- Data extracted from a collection
[Start of Attachment]
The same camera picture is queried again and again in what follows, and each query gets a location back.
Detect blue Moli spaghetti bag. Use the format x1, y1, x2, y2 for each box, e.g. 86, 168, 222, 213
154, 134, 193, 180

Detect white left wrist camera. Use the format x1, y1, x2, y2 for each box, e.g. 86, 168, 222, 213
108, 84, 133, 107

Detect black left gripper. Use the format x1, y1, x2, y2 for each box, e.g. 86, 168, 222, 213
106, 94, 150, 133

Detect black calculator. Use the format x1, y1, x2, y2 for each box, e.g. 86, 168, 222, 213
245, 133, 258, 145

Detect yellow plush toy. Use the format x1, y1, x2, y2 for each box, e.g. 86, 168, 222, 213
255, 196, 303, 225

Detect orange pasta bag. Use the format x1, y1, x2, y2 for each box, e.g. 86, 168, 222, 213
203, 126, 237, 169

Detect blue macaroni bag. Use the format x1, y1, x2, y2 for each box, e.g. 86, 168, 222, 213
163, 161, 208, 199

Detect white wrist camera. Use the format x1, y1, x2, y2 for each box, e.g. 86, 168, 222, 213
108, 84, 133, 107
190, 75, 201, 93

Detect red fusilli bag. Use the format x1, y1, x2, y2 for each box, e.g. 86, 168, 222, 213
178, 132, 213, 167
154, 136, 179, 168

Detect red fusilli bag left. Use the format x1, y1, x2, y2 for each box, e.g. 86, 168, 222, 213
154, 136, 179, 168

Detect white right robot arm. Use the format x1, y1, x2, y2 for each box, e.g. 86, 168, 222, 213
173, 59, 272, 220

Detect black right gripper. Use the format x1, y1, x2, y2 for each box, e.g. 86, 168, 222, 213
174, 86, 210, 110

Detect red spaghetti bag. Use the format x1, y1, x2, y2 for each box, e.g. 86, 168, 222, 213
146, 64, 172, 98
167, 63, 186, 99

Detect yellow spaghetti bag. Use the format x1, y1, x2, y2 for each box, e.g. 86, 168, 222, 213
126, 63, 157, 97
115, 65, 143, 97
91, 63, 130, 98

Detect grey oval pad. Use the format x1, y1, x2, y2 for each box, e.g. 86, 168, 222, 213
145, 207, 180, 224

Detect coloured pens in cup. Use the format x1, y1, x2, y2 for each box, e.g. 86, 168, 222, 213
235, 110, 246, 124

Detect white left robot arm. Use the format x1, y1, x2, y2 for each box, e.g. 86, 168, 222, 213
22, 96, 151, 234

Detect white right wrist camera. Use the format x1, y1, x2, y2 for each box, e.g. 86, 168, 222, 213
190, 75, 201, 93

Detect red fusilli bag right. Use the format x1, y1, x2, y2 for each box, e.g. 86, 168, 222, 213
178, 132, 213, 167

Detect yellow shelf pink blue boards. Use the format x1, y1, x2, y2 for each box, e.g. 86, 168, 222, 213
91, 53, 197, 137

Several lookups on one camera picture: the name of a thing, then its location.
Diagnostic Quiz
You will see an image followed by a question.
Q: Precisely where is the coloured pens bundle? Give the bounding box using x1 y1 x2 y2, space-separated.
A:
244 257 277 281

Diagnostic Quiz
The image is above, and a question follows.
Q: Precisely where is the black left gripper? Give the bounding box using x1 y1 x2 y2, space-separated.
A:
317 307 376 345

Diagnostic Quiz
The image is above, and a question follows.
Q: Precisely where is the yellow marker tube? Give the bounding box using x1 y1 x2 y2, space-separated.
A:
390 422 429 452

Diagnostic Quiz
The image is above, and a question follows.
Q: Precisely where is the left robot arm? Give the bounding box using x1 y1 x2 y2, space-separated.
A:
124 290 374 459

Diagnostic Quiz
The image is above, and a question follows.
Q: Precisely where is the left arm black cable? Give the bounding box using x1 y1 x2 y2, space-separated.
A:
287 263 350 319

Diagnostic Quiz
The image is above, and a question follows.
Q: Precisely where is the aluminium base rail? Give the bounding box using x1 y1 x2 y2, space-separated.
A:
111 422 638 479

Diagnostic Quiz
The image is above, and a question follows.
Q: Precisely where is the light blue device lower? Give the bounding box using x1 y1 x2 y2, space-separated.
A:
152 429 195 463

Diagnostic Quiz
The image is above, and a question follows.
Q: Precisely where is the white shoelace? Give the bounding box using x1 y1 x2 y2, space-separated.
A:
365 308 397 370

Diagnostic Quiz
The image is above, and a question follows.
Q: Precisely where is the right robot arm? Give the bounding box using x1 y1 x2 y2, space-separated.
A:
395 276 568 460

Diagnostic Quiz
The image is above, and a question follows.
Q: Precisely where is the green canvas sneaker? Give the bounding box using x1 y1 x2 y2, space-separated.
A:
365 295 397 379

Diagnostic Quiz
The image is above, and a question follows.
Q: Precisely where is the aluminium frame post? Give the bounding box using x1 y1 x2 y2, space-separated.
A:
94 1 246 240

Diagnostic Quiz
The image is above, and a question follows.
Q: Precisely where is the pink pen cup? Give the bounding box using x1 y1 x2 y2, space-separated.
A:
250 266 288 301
[End of Attachment]
- Task goal
Exact duplication of all the data above is expected.

- Output of the exercise
The same camera picture is queried again and again in what follows, and each query gets a location back.
Detect blue Moli spaghetti bag. Use the format x1, y1, x2, y2 for each box, e.g. 86, 168, 222, 213
154, 134, 193, 180

Detect white left wrist camera. Use the format x1, y1, x2, y2 for each box, e.g. 86, 168, 222, 213
108, 84, 133, 107

Detect black left gripper. Use the format x1, y1, x2, y2 for each box, e.g. 86, 168, 222, 213
106, 94, 150, 133

Detect black calculator. Use the format x1, y1, x2, y2 for each box, e.g. 86, 168, 222, 213
245, 133, 258, 145

Detect yellow plush toy. Use the format x1, y1, x2, y2 for each box, e.g. 86, 168, 222, 213
255, 196, 303, 225

Detect orange pasta bag. Use the format x1, y1, x2, y2 for each box, e.g. 86, 168, 222, 213
203, 126, 237, 169

Detect blue macaroni bag. Use the format x1, y1, x2, y2 for each box, e.g. 86, 168, 222, 213
163, 161, 208, 199

Detect white wrist camera. Use the format x1, y1, x2, y2 for each box, e.g. 86, 168, 222, 213
108, 84, 133, 107
190, 75, 201, 93

Detect red fusilli bag. Use the format x1, y1, x2, y2 for each box, e.g. 86, 168, 222, 213
178, 132, 213, 167
154, 136, 179, 168

Detect red fusilli bag left. Use the format x1, y1, x2, y2 for each box, e.g. 86, 168, 222, 213
154, 136, 179, 168

Detect white right robot arm. Use the format x1, y1, x2, y2 for each box, e.g. 86, 168, 222, 213
173, 59, 272, 220

Detect black right gripper. Use the format x1, y1, x2, y2 for each box, e.g. 86, 168, 222, 213
174, 86, 210, 110

Detect red spaghetti bag. Use the format x1, y1, x2, y2 for each box, e.g. 86, 168, 222, 213
146, 64, 172, 98
167, 63, 186, 99

Detect yellow spaghetti bag. Use the format x1, y1, x2, y2 for each box, e.g. 86, 168, 222, 213
126, 63, 157, 97
115, 65, 143, 97
91, 63, 130, 98

Detect grey oval pad. Use the format x1, y1, x2, y2 for each box, e.g. 86, 168, 222, 213
145, 207, 180, 224

Detect coloured pens in cup. Use the format x1, y1, x2, y2 for each box, e.g. 86, 168, 222, 213
235, 110, 246, 124

Detect white left robot arm. Use the format x1, y1, x2, y2 for each box, e.g. 86, 168, 222, 213
22, 96, 151, 234

Detect white right wrist camera. Use the format x1, y1, x2, y2 for each box, e.g. 86, 168, 222, 213
190, 75, 201, 93

Detect red fusilli bag right. Use the format x1, y1, x2, y2 for each box, e.g. 86, 168, 222, 213
178, 132, 213, 167

Detect yellow shelf pink blue boards. Use the format x1, y1, x2, y2 for each box, e.g. 86, 168, 222, 213
91, 53, 197, 137

Several lookups on one camera picture: the name of a thing, then its location.
Diagnostic Quiz
You will see an image followed by a question.
Q: Precisely where is the coloured pens bundle? Give the bounding box using x1 y1 x2 y2, space-separated.
A:
244 257 277 281

Diagnostic Quiz
The image is above, and a question follows.
Q: Precisely where is the black left gripper? Give the bounding box using x1 y1 x2 y2, space-separated.
A:
317 307 376 345

Diagnostic Quiz
The image is above, and a question follows.
Q: Precisely where is the yellow marker tube? Give the bounding box using x1 y1 x2 y2, space-separated.
A:
390 422 429 452

Diagnostic Quiz
The image is above, and a question follows.
Q: Precisely where is the left robot arm? Give the bounding box using x1 y1 x2 y2, space-separated.
A:
124 290 374 459

Diagnostic Quiz
The image is above, and a question follows.
Q: Precisely where is the left arm black cable? Give the bounding box using x1 y1 x2 y2, space-separated.
A:
287 263 350 319

Diagnostic Quiz
The image is above, and a question follows.
Q: Precisely where is the aluminium base rail? Give the bounding box using x1 y1 x2 y2, space-separated.
A:
111 422 638 479

Diagnostic Quiz
The image is above, and a question follows.
Q: Precisely where is the light blue device lower? Give the bounding box using x1 y1 x2 y2, space-separated.
A:
152 429 195 463

Diagnostic Quiz
The image is above, and a question follows.
Q: Precisely where is the white shoelace? Give the bounding box using x1 y1 x2 y2, space-separated.
A:
365 308 397 370

Diagnostic Quiz
The image is above, and a question follows.
Q: Precisely where is the right robot arm? Give the bounding box using x1 y1 x2 y2, space-separated.
A:
395 276 568 460

Diagnostic Quiz
The image is above, and a question follows.
Q: Precisely where is the green canvas sneaker? Give the bounding box using x1 y1 x2 y2, space-separated.
A:
365 295 397 379

Diagnostic Quiz
The image is above, and a question follows.
Q: Precisely where is the aluminium frame post? Give the bounding box using x1 y1 x2 y2, space-separated.
A:
94 1 246 240

Diagnostic Quiz
The image is above, and a question follows.
Q: Precisely where is the pink pen cup? Give the bounding box using x1 y1 x2 y2, space-separated.
A:
250 266 288 301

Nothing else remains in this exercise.